‘Anyway. Happy about your new contract for working with the inspector, bian?’
‘Yes, I am Grandpa,’ Amanda replied with a smile.
‘You know what I think? You’ll have fun!’
‘Oh yes, undoubtedly,’ added Senara heartily.
‘Actually, I think I might,’ Amanda agreed. ‘Only ... I do wish he and Tempest got on a bit better.’
Grandpa reassured her,
‘Oh, Tempest just likes to make people a bit nervous. It’s just his way.’
‘I expect the owner of the Hound of Baskervilles said the same thing,’ Granny uttered acerbically.
‘Give it time, pet. But what was it you really called us here for?’
‘Two things actually. Why did you give your children such odd names: Skorna, Droggerys, Lughesven?’
‘We didn’t. They changed their names by deed poll at eighteen. Originally, Robert, Frances and Beatrix.’

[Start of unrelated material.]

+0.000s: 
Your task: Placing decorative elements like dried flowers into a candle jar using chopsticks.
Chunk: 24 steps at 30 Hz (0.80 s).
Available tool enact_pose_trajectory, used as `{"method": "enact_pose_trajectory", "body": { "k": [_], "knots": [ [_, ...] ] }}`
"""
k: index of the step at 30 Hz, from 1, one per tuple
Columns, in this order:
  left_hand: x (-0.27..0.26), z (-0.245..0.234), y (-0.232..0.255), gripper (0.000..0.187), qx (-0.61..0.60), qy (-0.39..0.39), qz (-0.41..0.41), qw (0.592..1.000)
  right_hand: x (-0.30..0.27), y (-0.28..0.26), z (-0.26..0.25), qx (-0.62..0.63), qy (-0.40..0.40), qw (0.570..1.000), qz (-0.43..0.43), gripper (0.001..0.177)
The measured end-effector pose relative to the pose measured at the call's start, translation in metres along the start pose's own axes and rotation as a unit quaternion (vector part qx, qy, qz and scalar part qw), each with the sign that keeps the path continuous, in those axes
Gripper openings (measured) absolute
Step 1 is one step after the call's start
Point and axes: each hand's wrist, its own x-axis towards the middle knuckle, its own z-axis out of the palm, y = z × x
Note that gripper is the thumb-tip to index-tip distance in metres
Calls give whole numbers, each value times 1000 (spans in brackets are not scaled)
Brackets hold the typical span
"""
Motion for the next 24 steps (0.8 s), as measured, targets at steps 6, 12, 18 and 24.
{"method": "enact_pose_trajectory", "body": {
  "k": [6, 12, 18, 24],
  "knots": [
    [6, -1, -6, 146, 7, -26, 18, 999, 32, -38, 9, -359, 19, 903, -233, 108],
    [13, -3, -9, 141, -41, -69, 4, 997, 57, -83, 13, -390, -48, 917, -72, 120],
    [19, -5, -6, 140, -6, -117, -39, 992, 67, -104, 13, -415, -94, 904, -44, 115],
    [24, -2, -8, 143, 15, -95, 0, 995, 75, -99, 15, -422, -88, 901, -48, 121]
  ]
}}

‘I see. Thank you. The second thing ... well, it was that I had a nice time with Pasco and ... what I wanted to ask was ... what’s it like for people like the Cardiubarns and Flamgoynes and the Dowrkampyers when they transition to your plane?’
Grandpa chuckled.
‘Nothing at all like anyone would expect. But don’t you worry about that now.’
However, Amanda found herself quite unable to let go of her line of enquiry.
‘Is there a ... a hot place?’ she asked tentatively.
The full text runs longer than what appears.